Dean of Talbot school of Theology Clint Arnold recalls his days working as a character at Knott’s Scary Farm. He mentioned his designated place in the Timber Mountain Log Ride, planted behind the boat as they came in through the river. He would carry a feather to get guests attention then proceed to scare them with his werewolf — or “scarewolf,” as he explained — costume.

Biola graduate Scott Derrickson has experienced fame and success telling visual stories of real life horrors — demon possessions and exorcisms, displayed in films like the “Exorcism of Emily Rose.” On the note of the science behind scaring people, senior film production major Connor Thomas has given hours of thought to developing how best to scare viewers of a student film he is in the process of creating.

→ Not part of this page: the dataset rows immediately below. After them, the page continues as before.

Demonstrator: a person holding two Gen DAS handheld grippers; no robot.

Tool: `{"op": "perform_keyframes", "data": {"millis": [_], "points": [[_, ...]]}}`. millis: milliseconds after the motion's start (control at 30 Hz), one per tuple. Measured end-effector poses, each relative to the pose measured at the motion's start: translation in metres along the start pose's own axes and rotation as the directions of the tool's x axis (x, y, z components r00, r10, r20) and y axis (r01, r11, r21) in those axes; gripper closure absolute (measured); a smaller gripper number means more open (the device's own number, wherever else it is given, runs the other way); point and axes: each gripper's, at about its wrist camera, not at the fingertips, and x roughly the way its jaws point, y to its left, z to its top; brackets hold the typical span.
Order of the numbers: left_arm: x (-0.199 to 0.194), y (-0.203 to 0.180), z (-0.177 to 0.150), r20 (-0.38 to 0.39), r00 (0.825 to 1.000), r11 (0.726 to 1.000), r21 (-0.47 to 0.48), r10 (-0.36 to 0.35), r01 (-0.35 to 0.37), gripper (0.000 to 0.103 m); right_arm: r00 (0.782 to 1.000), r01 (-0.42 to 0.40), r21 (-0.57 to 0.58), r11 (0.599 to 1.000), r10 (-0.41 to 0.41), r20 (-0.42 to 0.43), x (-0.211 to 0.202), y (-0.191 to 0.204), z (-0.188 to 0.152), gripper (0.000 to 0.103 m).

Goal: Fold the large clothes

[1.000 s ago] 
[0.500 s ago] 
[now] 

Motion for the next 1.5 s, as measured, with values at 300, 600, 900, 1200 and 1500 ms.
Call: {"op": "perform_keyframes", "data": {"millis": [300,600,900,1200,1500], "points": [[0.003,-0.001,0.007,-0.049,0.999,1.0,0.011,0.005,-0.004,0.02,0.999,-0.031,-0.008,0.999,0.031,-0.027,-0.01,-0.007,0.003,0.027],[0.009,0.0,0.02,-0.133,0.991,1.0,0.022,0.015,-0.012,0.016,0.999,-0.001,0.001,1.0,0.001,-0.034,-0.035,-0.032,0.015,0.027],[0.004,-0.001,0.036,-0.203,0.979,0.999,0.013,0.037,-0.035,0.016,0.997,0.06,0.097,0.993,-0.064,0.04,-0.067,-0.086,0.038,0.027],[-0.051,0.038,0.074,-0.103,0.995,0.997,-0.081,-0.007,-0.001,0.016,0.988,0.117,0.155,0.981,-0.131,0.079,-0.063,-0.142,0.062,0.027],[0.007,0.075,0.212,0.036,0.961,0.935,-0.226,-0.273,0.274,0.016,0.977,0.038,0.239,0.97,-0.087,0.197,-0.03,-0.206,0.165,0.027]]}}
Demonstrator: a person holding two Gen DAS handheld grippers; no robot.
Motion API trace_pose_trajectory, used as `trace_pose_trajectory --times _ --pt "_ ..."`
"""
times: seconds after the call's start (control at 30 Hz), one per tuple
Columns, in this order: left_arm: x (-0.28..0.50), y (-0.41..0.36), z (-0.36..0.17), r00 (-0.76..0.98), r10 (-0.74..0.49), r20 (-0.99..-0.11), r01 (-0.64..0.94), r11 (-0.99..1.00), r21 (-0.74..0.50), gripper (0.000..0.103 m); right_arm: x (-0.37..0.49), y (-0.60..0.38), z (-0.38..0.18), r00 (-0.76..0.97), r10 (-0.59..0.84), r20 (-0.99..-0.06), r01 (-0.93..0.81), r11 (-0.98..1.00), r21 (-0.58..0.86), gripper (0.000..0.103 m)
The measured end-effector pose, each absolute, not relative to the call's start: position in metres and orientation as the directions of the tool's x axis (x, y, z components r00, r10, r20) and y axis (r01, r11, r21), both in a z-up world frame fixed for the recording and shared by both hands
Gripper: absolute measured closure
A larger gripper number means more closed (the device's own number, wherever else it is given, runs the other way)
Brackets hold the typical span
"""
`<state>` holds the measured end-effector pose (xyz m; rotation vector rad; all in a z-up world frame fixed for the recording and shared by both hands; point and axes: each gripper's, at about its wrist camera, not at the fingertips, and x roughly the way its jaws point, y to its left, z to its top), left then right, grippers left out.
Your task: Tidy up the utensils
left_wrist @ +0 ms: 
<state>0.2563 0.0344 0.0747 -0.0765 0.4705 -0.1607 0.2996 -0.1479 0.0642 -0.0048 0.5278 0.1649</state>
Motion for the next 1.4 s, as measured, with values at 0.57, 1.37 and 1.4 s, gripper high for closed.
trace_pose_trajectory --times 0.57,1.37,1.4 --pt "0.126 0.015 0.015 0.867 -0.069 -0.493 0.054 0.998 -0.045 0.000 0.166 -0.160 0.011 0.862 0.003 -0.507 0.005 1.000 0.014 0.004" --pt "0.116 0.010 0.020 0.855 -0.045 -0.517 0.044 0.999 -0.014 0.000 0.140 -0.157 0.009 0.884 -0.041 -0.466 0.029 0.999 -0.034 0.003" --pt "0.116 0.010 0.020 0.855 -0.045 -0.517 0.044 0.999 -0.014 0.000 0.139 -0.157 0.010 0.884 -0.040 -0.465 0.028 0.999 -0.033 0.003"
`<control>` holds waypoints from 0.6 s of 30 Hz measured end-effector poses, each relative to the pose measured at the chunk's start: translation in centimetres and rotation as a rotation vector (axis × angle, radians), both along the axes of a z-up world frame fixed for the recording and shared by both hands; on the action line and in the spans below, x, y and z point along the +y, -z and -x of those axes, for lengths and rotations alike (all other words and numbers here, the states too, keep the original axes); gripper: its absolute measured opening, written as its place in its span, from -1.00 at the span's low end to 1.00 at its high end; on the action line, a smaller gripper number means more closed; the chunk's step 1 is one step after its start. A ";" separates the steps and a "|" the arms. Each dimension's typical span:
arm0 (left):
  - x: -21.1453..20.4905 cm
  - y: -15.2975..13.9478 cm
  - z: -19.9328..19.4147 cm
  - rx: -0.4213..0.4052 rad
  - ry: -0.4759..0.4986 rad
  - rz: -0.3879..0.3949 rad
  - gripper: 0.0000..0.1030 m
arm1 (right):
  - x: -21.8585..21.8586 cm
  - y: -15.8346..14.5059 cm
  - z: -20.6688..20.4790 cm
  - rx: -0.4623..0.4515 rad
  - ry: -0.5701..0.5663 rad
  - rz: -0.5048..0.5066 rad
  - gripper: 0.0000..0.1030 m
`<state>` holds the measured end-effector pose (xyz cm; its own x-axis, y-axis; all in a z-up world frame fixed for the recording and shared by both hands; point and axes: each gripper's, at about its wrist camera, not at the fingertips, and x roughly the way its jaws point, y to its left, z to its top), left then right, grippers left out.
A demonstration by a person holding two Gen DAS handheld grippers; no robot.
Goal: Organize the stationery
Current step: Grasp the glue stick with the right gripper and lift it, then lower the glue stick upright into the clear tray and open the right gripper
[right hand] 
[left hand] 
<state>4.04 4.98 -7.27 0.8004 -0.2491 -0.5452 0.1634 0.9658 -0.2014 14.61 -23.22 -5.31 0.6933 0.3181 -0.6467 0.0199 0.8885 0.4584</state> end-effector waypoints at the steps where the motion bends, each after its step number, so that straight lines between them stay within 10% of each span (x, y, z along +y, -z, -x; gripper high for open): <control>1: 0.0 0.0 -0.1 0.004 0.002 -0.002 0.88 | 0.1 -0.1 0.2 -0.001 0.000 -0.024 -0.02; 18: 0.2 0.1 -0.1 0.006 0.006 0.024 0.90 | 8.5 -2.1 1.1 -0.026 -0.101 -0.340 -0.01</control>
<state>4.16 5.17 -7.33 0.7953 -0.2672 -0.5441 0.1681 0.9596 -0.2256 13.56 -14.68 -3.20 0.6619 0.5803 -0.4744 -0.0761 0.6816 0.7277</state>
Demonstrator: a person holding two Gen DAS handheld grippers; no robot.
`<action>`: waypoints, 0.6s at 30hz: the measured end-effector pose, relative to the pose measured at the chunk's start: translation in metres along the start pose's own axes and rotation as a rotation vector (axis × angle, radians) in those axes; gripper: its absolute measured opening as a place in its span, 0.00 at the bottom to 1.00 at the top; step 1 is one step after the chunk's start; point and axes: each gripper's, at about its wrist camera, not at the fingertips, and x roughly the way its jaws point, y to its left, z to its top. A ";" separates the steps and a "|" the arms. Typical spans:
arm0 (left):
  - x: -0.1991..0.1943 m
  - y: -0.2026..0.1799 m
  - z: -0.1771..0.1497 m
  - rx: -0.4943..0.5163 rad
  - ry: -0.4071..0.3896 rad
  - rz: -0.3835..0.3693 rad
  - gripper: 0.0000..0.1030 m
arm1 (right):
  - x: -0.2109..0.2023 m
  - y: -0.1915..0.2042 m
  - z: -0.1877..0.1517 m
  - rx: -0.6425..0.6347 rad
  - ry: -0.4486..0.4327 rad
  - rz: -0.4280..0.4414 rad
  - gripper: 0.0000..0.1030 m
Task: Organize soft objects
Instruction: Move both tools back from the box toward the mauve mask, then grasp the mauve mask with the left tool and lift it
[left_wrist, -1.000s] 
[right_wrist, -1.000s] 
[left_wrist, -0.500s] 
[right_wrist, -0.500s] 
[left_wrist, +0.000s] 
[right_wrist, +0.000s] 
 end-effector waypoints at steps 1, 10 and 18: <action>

“The science of scaring has kind of melted down into how long can you look at a dark hallway before you have to turn your eyes away because you know something’s coming, or it’s turned into how many times can we make you jump in your seat because a loud noise has happened. Ideally and artistically, you like the first one because it creates a sense of mystery and fear of the unknown rather than a physical reaction to what is happening to you,” Thomas said.

separating oneself from the fear

Similarly, Thomas’ partner in the horror film project and senior film media management major Sarah Hadden agrees with the concept of artistic fear. Growing up in the midwest, hometown in Ohio hosted a scary version of a local amusement park called Cedar Point, though she mentions a bit of a letdown from Knott’s Scary Farm because of it.

“I grew up actually being scared, like they’ll follow you around the park and follow you to your car. So it’s kind of weird, you don’t realize who’s a [Cedar Point] worker there and who’s not,” Hadden said. “When I went to Knott’s Scary, I was a freshman here and I was kind of expecting that and then when I got there they just stayed in their corners and you could tell who you could avoid if you didn’t want to be scared.”

Thomas mentions the importance of separating oneself from the fear. Theme parks may seem all-encompassing and scary, but the truth behind and outside them must be maintained in the mind of the Christian visitor.

“Biblically it’s interesting for us to look at horror. I grew up in a household that wouldn’t let it anywhere near the house,” Thomas said. “God’s not a god of fear. And that’s why people have to know where their boundaries are… It becomes: what is filling your mind? Is it the idea of ‘that thing is creepy and scary’ or do all thoughts go out the window and it’s just the jump?”